Bon scrappétit!
A month or so ago, I was browsing at the great SF cookbook shop Omnivore Books and met a chef who cooks at one of Oakland’s cool new restaurants. They’re visiting LA soon and asked where I thought they should eat and drink, which sent me into a weeks-long spiral of finally making a comprehensive list of the places in LA I love. Here it is.

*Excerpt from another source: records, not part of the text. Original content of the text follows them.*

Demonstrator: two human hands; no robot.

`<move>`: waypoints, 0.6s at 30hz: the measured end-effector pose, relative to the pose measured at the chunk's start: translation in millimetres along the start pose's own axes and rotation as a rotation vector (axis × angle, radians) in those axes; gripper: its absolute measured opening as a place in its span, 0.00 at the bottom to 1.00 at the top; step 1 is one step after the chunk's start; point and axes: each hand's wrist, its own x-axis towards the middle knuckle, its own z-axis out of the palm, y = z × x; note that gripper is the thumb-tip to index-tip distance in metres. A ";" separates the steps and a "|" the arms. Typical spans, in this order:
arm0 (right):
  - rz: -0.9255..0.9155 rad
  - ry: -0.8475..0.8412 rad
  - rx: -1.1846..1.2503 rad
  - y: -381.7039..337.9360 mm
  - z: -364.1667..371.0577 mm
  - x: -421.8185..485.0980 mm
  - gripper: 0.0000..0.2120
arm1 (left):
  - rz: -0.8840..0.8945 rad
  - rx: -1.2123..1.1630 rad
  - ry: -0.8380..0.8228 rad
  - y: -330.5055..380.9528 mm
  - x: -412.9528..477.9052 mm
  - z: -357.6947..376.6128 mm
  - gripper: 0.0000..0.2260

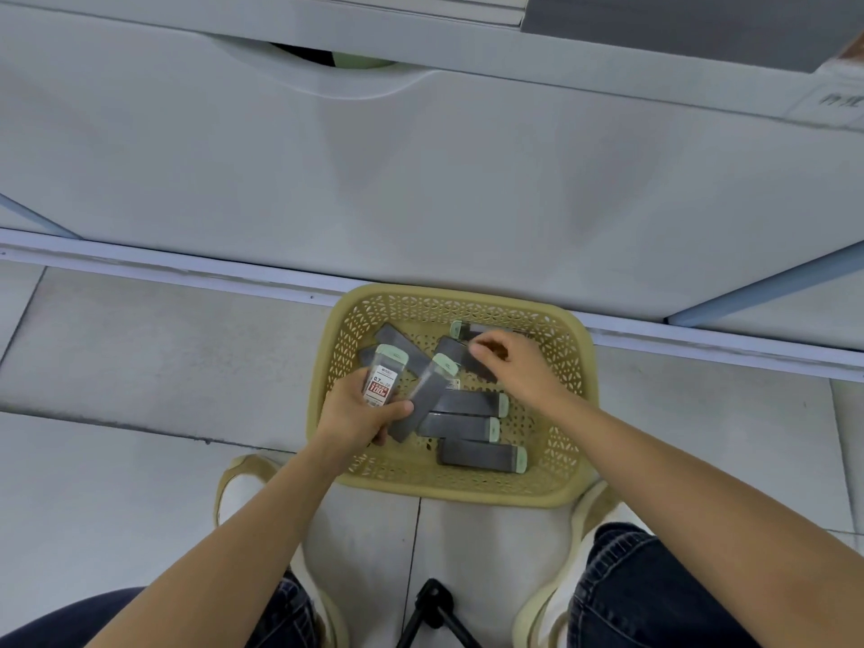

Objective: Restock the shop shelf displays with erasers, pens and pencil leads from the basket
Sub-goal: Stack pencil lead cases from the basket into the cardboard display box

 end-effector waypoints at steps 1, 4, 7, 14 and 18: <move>0.027 0.065 -0.131 8.5 2.2 -0.8 0.12 | -0.014 -0.018 0.030 -1.6 0.3 -1.2 0.11; 0.065 0.089 -0.363 27.0 13.5 -7.2 0.20 | -0.052 -0.077 0.076 -4.0 0.9 -2.4 0.11; 0.017 0.121 -0.411 30.3 17.4 -5.9 0.19 | -0.055 -0.095 0.076 -3.7 2.0 -1.5 0.11; -0.075 -0.024 -0.273 24.3 -6.2 -1.5 0.08 | -0.041 -0.176 0.106 3.9 1.2 0.9 0.09; -0.121 -0.079 -0.215 5.0 -31.3 -8.3 0.08 | -0.023 -0.217 0.155 17.2 -2.4 -1.0 0.09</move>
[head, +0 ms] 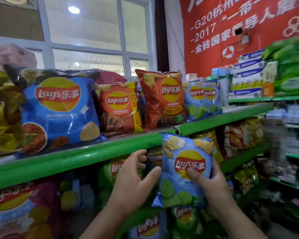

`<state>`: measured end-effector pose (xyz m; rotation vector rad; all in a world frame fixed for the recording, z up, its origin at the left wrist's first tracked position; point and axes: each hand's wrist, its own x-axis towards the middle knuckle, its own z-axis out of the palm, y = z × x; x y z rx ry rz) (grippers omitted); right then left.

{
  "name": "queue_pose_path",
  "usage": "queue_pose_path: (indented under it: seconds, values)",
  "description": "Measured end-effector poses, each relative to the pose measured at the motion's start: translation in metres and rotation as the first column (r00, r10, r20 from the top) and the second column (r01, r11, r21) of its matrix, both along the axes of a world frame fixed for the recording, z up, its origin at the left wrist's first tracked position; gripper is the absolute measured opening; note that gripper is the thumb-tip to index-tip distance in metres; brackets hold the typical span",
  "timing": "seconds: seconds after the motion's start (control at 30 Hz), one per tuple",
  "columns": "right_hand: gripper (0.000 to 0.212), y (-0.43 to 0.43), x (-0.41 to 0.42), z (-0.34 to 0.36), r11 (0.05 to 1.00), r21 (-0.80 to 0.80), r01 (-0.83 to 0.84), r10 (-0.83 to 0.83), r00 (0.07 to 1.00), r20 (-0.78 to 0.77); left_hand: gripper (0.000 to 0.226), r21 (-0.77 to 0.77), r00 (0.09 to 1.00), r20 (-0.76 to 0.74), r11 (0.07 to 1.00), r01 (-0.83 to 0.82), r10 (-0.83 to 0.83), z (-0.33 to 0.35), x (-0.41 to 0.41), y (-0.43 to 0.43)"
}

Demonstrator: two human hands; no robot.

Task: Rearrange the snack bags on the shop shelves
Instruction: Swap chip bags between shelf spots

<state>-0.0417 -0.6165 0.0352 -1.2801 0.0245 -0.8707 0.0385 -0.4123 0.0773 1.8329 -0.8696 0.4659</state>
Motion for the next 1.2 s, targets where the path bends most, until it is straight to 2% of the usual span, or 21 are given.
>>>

I eschewed a map or a spreadsheet (à la the NYC version) in favor of more description: I have no idea if this is a good format or not, but — and maybe this is the warmth-seeking instinct of winter talking — I’m feeling emotional about eating and drinking right now, not driven by triangulations of location, budget, and vibe. The idea of coding these establishments and proprietors by any other data than their neighborhoods seems exhausting and extra. (Plus, reading a lot and having to kind of find your way around some unedited muck is a kind of indulgent, undersung way to spend a couple hours, I think: a small burden I enjoy and have now passed on to you, haha.)
Think of this less as a recommendation engine and more as a paean to what is nourishing right now in the greatest place to eat on Planet Earth: I would guess this will be more helpful for visitors, but perhaps longtime Angelenos, especially those with knowledge of the cuisines farthest east and west in our county, can help me fill in the gaps.
I’ve been slowly sifting through the extraordinary historical menu collection at the LA Public Library. That link will take you to the more visual interface, but the librarians tell me this is where a fuller picture of the collection lives.
The archives in person are bigger: if there’s something you don’t see online, librarians there delight in trying to help you find it in person.
Digging through the collection is, from a design perspective, like robbing the Bellagio, the Mirage, and the MGM Grand at the same time.
From a scholarly perspective, it’s an incomplete but remarkably diverse cross-section of dining in (mostly) America over the last hundred years.
The Central Library in downtown also sustains one of the largest cookbook collections of any library in the country: ride the beautiful waterfall of escalators down to Lower Level 2 and look in the mid-600s. The information desk there will provide you with a paper guide to the collection by cuisine.
Very excited to have joined the Culinary Historians of Southern California: please join me if you live in LA, and we can go to their wacky events and annual historical food potluck!!! They have delicious-sounding lectures (at restaurants around LA, and at LAPL’s Central Library) on stuff like “Lunching on the Lot: How Stars and Moguls Ate at Studio Commissaries” and “Drinks, Drinking, and Snacks in Early India”.
The ringleader of this circus is the phenomenal Charles Perry, whose work I’ve been doubling back through for a few years. He has been:
The “dope” (drugs) editor at Rolling Stone (1960s)
A (very) repeated contributor to Petits Propos Culinaires, a tiny but mighty esoteric food journal [see scraps #4] (1980s)
A food writer at the Los Angeles Times (1990-2008)
One of the pre-eminent scholars of medieval Arabic cookery (long ago-present), and translator of al-Bagdadhi’s كتاب الطبيخ, or Kitab al-Tabikh [The Book of Dishes]
See you at “Banquets of Marrakesh" in January. :)
(Oh, and I recommend this vibey Apartamento video & interview with Perry.)
If LA booze is more your flavor, pour some sweet Angelica and take in this great little history of drinking in LA, from Richard Foss at the CHSC in May.
That’s it for now, y’all, and happy new year. This one was truly gnarly: I’m thinking of you.
love,
alex
ʕ ·ᴥ·ʔ SOON: the case of the missing DragonBall Z fan site …… burnin’ that sweet, sweet incense clock …… did Byzantine scented bricks really exist?? god, I hope so.